What you need to do: Reproduce the data exactly as given, except for any images.
Segment Start: Recorded data
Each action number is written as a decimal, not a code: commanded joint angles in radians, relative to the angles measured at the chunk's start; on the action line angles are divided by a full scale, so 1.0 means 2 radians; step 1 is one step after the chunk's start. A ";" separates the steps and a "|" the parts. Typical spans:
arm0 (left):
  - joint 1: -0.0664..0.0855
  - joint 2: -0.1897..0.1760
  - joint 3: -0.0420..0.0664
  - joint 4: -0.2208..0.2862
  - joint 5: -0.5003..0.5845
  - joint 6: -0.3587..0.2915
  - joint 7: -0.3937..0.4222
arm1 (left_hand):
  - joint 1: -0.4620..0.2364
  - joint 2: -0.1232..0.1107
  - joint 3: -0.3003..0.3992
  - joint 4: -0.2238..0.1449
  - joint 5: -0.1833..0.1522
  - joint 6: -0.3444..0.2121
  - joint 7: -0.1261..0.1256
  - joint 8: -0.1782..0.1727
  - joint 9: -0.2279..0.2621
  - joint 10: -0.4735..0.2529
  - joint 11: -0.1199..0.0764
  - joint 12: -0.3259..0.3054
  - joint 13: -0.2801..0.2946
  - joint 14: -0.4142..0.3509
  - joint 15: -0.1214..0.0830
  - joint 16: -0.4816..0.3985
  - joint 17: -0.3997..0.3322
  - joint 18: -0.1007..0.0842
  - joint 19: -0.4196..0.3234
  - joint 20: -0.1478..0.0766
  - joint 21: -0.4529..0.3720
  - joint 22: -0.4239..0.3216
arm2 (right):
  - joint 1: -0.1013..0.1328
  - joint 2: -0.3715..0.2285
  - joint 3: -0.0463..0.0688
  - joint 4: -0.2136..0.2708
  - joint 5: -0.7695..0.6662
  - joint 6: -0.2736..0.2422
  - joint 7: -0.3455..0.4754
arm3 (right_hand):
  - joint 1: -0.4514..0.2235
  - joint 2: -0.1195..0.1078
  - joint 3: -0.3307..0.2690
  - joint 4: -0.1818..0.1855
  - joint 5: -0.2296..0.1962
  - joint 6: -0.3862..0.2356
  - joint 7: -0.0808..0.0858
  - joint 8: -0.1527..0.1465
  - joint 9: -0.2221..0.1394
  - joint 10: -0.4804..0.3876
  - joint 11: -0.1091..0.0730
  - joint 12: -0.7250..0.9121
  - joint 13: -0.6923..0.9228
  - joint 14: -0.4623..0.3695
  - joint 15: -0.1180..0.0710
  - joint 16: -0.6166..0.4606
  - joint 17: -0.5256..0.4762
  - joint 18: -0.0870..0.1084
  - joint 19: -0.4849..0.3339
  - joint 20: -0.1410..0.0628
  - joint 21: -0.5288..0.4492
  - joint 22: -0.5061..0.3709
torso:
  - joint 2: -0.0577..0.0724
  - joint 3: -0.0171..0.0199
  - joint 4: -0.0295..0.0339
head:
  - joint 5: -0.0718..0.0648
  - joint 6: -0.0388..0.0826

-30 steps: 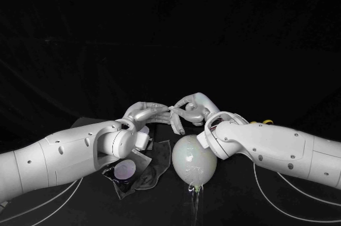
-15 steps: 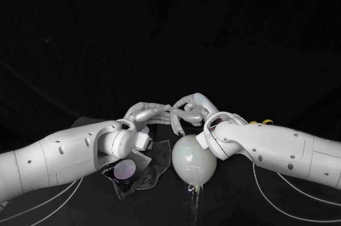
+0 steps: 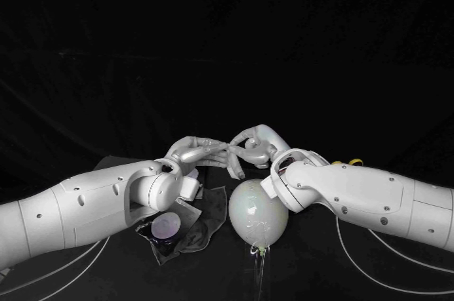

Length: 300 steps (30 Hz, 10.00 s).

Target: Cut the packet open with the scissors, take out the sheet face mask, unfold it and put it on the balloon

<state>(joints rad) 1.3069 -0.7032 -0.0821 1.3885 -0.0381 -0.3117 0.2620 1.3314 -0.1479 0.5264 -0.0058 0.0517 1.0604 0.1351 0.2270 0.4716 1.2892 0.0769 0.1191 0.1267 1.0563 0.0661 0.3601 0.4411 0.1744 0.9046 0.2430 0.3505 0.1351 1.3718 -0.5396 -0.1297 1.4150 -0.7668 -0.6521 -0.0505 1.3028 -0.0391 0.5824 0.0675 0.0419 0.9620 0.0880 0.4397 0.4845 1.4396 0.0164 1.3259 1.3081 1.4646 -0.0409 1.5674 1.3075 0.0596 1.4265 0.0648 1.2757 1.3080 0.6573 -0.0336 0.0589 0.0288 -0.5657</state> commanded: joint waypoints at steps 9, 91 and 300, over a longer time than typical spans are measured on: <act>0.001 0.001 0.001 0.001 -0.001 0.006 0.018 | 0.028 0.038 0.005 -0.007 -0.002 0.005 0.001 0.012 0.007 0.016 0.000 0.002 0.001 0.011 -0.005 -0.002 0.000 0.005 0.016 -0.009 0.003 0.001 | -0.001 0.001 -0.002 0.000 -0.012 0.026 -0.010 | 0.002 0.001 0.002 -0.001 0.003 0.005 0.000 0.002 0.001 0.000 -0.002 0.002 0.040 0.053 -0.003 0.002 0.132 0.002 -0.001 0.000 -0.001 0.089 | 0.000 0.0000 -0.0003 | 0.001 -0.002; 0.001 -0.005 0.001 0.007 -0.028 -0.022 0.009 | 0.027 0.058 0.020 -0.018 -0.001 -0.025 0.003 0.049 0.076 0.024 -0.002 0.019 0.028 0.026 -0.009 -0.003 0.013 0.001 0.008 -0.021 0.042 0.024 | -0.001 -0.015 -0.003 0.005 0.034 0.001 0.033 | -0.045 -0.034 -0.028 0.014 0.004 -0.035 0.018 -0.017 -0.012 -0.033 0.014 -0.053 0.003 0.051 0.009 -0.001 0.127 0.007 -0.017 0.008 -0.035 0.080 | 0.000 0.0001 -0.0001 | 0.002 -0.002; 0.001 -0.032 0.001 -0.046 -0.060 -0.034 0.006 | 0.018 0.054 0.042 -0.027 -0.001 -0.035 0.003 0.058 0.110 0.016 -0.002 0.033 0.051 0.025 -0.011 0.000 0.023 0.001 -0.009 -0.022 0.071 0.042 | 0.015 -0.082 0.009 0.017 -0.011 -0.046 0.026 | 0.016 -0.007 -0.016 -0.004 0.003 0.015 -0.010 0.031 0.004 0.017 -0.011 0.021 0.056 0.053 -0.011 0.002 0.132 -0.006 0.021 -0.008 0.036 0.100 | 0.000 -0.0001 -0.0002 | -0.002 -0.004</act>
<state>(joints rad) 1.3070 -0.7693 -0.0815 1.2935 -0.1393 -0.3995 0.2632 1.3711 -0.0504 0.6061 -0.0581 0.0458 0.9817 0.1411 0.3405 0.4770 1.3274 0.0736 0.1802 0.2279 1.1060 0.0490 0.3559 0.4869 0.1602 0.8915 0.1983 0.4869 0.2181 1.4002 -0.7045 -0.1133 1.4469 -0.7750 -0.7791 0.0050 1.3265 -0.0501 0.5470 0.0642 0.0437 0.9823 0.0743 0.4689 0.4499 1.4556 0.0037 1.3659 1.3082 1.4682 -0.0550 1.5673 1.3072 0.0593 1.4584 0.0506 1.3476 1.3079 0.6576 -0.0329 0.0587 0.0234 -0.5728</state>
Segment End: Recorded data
Response to this exercise:
Each action number is written as a decimal, not a code: commanded joint angles in radians, relative to the angles measured at the chunk's start; on the action line angles are divided by a full scale, so 1.0 means 2 radians; step 1 is one step after the chunk's start. A ";" separates the steps and a "|" the parts. Typical spans:
arm0 (left):
  - joint 1: -0.0664..0.0855
  - joint 2: -0.1897..0.1760
  - joint 3: -0.0420..0.0664
  - joint 4: -0.2208..0.2862
  - joint 5: -0.5003..0.5845
  - joint 6: -0.3587..0.2915
  - joint 7: -0.3937..0.4222
arm1 (left_hand):
  - joint 1: -0.4620..0.2364
  - joint 2: -0.1232..0.1107
  - joint 3: -0.3003..0.3992
  - joint 4: -0.2238..0.1449
  - joint 5: -0.1833..0.1522
  - joint 6: -0.3444..0.2121
  - joint 7: -0.1261..0.1256
  - joint 8: -0.1782..0.1727
  - joint 9: -0.2279..0.2621
  - joint 10: -0.4735..0.2529
  - joint 11: -0.1199..0.0764
  - joint 12: -0.3259..0.3054
  - joint 13: -0.2801..0.2946
  - joint 14: -0.4142..0.3509
  - joint 15: -0.1214..0.0830
  - joint 16: -0.4816..0.3985
  - joint 17: -0.3997..0.3322
  - joint 18: -0.1007..0.0842
  - joint 19: -0.4196..0.3234
  - joint 20: -0.1478..0.0766
  - joint 21: -0.4529..0.3720
  - joint 22: -0.4239..0.3216
arm2 (right):
  - joint 1: -0.1013..0.1328
  - joint 2: -0.3715..0.2285
  - joint 3: -0.0463..0.0688
  - joint 4: -0.2136..0.2708
  - joint 5: -0.7695..0.6662
  - joint 6: -0.2736..0.2422
  - joint 7: -0.3455..0.4754
arm3 (right_hand):
  - joint 1: -0.4514..0.2235
  - joint 2: -0.1195..0.1078
  - joint 3: -0.3307..0.2690
  - joint 4: -0.1818..0.1855
  - joint 5: -0.2296..0.1962
  - joint 6: -0.3862..0.2356
  - joint 7: -0.0808..0.0858
  - joint 8: -0.1527..0.1465
  - joint 9: -0.2221..0.1394
  - joint 10: -0.4804..0.3876
  - joint 11: -0.1091..0.0730
  - joint 12: -0.7250..0.9121
  - joint 13: -0.6923..0.9228
  - joint 14: -0.4623..0.3695
  - joint 15: -0.1180..0.0710
  - joint 16: -0.6166..0.4606
  - joint 17: -0.5256..0.4762
  - joint 18: -0.0870..0.1084
  - joint 19: -0.4849..0.3339
  - joint 20: -0.1410..0.0628
  - joint 21: -0.5288..0.4492
  - joint 22: -0.5061..0.3709
torso:
  - joint 2: -0.0577..0.0724
  - joint 3: -0.0171..0.0199
  - joint 4: -0.0295..0.0339
head:
  - joint 5: -0.0718..0.0648
  - joint 6: -0.0388..0.0826

-30 steps: 
-15 steps: 
+0 steps: 

Length: 300 steps (30 Hz, 10.00 s).

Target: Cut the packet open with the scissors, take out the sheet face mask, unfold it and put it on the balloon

<state>(joints rad) 1.3069 -0.7032 -0.0821 1.3885 -0.0381 -0.3117 0.2620 1.3314 -0.1479 0.5264 -0.0058 0.0517 1.0604 0.1351 0.2270 0.4716 1.2892 0.0769 0.1191 0.1267 1.0563 0.0661 0.3601 0.4411 0.1744 0.9046 0.2430 0.3505 0.1351 1.3718 -0.5396 -0.1297 1.4150 -0.7668 -0.6521 -0.0505 1.3028 -0.0391 0.5824 0.0675 0.0419 0.9620 0.0880 0.4397 0.4845 1.4396 0.0164 1.3259 1.3081 1.4646 -0.0409 1.5674 1.3075 0.0596 1.4265 0.0648 1.2757 1.3080 0.6573 -0.0336 0.0589 0.0288 -0.5657</state> commanded: joint waypoints at steps 9, 91 and 300, over a longer time than typical spans are measured on: <act>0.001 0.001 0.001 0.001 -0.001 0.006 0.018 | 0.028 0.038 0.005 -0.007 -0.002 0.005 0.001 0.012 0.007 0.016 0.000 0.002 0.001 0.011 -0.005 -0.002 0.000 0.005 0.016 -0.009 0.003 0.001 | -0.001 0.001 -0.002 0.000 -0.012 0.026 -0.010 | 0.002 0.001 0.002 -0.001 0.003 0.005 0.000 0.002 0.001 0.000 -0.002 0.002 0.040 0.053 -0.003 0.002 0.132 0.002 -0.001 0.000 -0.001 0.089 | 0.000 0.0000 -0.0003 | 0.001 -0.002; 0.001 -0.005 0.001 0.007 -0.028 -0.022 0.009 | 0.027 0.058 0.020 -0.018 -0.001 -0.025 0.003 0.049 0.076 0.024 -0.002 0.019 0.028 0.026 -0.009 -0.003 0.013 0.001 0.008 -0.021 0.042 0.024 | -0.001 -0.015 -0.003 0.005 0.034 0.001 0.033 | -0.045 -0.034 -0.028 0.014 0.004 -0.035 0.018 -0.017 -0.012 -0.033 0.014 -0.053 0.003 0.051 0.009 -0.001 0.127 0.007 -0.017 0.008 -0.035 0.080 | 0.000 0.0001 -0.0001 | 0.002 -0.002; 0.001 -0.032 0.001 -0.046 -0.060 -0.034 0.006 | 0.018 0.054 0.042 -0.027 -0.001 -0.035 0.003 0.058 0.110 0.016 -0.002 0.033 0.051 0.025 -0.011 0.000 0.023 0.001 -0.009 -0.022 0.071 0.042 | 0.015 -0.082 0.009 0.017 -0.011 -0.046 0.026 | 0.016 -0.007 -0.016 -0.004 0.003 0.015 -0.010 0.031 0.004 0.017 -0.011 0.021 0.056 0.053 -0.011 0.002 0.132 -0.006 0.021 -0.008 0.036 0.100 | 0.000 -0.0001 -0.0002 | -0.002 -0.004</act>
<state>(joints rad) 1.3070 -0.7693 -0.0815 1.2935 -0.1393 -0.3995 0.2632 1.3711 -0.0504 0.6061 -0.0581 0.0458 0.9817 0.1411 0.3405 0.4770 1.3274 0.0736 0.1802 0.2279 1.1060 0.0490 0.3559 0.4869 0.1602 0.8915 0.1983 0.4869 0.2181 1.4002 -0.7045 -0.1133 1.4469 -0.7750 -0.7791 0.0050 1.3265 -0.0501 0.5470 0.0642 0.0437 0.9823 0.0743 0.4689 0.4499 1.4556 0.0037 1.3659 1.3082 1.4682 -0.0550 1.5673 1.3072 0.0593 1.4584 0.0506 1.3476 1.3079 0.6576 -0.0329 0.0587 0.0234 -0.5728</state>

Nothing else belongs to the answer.